When you set up your retargeting campaign, you’ll automatically start collecting valuable information about your customers. Visitors leave a history of intent data while browsing your site that reveals a wealth of information about their interests and buying behaviors. As previously mentioned, this is the data that retargeting captures and acts on. You can organize user intent data by creating basic audience segments for your retargeting campaigns. Audience segmentation lets advertisers group users based on actions they took on the website. Once you start collecting data to populate these segments, you can serve these targeted groups personalized ads based on demonstrated interests.

Segments:

The value of every user who visits your site is changing in real time. Setting up the right segmentation strategy helps you capture these changes and target users based on their specific interests and demonstrated intent.

VISITOR SEGEMNT:
Someone who visited your site yesterday is more valuable than someone who visited 90 days ago. Someone who browses six pages has shown higher intent than someone who bounces off the homepage. Segmenting these different users will help you identify who you’re marketing to and the goals you want to achieve with each different segment. SEGMENT

PRODUCTS SEGMENT:
Set up product segments for users who have looked at a specific page, product, or piece of content. Users who have gone to a specific product page belong in a product segment. Targeting a product segment lets you engage mid-funnel users with unique creative tailored to reflect their interests. The goal here is to nurture your leads, help them dive deeper into your products, and move comparison shoppers down the funnel.

CART SEGEMNET:
Cart segments capture high-intent users who made it to your checkout page, but didn’t convert. For B2B companies, this could be people who landed on a free trial page, but never filled in their information.

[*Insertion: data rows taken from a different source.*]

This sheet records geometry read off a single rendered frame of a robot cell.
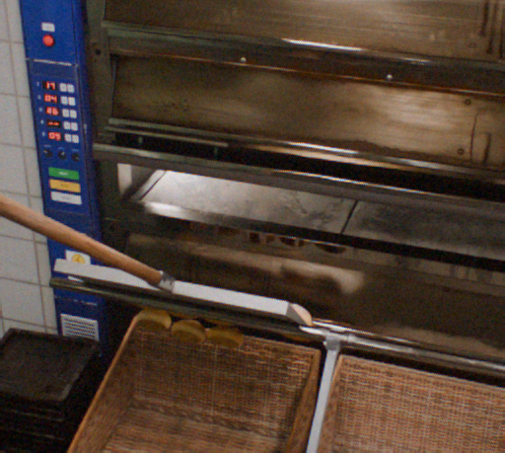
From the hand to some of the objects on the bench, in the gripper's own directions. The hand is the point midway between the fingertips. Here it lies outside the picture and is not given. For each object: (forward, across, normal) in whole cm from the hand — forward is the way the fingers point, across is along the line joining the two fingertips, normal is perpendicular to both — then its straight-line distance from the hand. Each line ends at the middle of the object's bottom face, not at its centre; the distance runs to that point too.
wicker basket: (-1, +41, -163) cm, 168 cm away
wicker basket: (+58, +42, -162) cm, 177 cm away
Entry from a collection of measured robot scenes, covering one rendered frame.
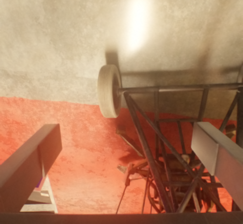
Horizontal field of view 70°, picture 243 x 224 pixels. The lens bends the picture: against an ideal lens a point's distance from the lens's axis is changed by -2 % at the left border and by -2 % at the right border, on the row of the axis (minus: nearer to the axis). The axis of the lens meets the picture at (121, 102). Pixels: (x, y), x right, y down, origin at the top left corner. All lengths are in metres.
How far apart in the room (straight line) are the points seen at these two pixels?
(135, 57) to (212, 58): 0.29
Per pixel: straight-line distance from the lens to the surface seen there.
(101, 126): 0.96
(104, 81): 0.58
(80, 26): 0.70
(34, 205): 2.20
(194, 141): 0.17
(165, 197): 0.47
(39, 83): 0.90
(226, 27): 0.72
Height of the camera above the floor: 0.64
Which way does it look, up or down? 50 degrees down
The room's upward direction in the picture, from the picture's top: 170 degrees counter-clockwise

CONVERSION SEGMENT: Finally, create a conversion segment to identify users who already converted. You can then exclude them from retargeting campaigns, or create new loyalty campaigns to encourage repeat purchasing. Create a conversion segment for customers who made a purchase or signed up for an account. You can exclude them from retargeting campaigns designed to convert new prospects, and enroll them in loyalty campaigns for customer retention or cross- and up-sell opportunities. Loyalty segments are incredibly valuable, feeding some of the highest-converting campaigns we see at Us. Target past purchasers with new product launches, recommendations, and exclusive insider news to drive repeat purchases with your most receptive and high-value audience.